EXERCISE GOAL >>
Every line of the data below should be written out word for word.
══ DATASET SECTION
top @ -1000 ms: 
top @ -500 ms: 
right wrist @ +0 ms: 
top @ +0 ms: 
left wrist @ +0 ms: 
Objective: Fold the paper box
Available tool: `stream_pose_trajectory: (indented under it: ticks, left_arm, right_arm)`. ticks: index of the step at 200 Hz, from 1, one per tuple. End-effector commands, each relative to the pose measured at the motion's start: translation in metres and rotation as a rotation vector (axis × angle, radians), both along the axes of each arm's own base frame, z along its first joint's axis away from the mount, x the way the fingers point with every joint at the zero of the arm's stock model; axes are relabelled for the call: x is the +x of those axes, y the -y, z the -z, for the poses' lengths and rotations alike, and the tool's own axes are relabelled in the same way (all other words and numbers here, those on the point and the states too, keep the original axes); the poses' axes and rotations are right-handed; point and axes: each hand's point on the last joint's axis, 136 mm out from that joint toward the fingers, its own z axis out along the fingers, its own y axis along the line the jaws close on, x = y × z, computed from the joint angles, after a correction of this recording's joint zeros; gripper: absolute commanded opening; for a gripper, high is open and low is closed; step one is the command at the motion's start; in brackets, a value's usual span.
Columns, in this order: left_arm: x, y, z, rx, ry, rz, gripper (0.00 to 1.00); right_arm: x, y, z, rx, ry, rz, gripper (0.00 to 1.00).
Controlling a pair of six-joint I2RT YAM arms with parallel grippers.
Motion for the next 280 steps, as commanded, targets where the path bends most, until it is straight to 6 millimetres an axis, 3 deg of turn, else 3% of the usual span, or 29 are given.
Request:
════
TASK RESPONSE >>
top @ -1000 ms: 
top @ -500 ms: 
right wrist @ +0 ms: 
top @ +0 ms: 
left wrist @ +0 ms: 
Objective: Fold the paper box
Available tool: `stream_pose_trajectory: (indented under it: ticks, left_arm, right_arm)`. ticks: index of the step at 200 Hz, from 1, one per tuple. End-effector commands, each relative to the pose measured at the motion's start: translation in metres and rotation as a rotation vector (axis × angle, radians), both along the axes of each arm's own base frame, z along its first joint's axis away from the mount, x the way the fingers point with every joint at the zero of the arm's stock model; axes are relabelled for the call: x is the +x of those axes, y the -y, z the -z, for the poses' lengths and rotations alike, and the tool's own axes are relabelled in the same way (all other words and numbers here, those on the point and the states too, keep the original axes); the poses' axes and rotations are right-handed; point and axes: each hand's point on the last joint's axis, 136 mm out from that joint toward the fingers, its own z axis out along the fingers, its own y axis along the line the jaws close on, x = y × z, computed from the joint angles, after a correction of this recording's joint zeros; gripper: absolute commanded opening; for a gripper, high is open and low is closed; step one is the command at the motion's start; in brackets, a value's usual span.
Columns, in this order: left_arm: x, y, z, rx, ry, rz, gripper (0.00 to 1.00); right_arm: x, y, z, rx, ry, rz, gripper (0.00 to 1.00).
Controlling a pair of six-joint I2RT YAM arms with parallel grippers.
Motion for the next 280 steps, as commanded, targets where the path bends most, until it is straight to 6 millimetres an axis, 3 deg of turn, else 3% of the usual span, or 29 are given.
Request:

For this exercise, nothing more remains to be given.